Work to complete:
From the listing that follows, extract every line and set it down unaltered.

Information shown:
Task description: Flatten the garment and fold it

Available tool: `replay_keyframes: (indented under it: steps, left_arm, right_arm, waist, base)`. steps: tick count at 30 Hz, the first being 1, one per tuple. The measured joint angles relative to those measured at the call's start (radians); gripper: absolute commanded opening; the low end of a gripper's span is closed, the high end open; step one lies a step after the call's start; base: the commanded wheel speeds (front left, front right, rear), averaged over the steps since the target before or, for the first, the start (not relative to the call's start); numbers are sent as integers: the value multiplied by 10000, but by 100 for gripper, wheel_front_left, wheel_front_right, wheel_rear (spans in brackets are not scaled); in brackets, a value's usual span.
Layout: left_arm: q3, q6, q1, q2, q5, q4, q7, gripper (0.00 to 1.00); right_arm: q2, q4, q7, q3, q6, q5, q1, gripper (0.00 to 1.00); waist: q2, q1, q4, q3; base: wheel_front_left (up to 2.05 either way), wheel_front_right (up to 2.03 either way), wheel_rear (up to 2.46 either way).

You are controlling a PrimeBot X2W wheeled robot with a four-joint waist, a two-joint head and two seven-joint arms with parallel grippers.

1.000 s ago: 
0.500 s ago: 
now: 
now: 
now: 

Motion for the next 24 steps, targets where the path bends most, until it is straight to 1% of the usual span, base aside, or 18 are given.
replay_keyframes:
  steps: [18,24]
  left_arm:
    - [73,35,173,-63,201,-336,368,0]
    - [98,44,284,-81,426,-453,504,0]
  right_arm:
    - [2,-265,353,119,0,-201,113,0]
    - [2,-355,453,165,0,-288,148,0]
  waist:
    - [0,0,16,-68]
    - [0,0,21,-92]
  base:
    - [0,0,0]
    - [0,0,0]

Answer to this problem:
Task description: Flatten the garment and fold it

Available tool: `replay_keyframes: (indented under it: steps, left_arm, right_arm, waist, base)`. steps: tick count at 30 Hz, the first being 1, one per tuple. The measured joint angles relative to those measured at the call's start (radians); gripper: absolute commanded opening; the low end of a gripper's span is closed, the high end open; step one lies a step after the call's start; base: the commanded wheel speeds (front left, front right, rear), averaged over the steps since the target before or, for the first, the start (not relative to the call's start); numbers are sent as integers: the value multiplied by 10000, but by 100 for gripper, wheel_front_left, wheel_front_right, wheel_rear (spans in brackets are not scaled); in brackets, a value's usual span.
Layout: left_arm: q3, q6, q1, q2, q5, q4, q7, gripper (0.00 to 1.00); right_arm: q2, q4, q7, q3, q6, q5, q1, gripper (0.00 to 1.00); waist: q2, q1, q4, q3; base: wheel_front_left (up to 2.05 either way), wheel_front_right (up to 2.03 either way), wheel_rear (up to 2.46 either way).

You are controlling a PrimeBot X2W wheeled robot with a four-joint waist, a two-joint head and two seven-joint arms with parallel grippers.

1.000 s ago: 
0.500 s ago: 
now: 
now: 
now: 

Motion for the next 24 steps, targets where the path bends most, until it is straight to 1% of the usual span, base aside, or 18 are given.
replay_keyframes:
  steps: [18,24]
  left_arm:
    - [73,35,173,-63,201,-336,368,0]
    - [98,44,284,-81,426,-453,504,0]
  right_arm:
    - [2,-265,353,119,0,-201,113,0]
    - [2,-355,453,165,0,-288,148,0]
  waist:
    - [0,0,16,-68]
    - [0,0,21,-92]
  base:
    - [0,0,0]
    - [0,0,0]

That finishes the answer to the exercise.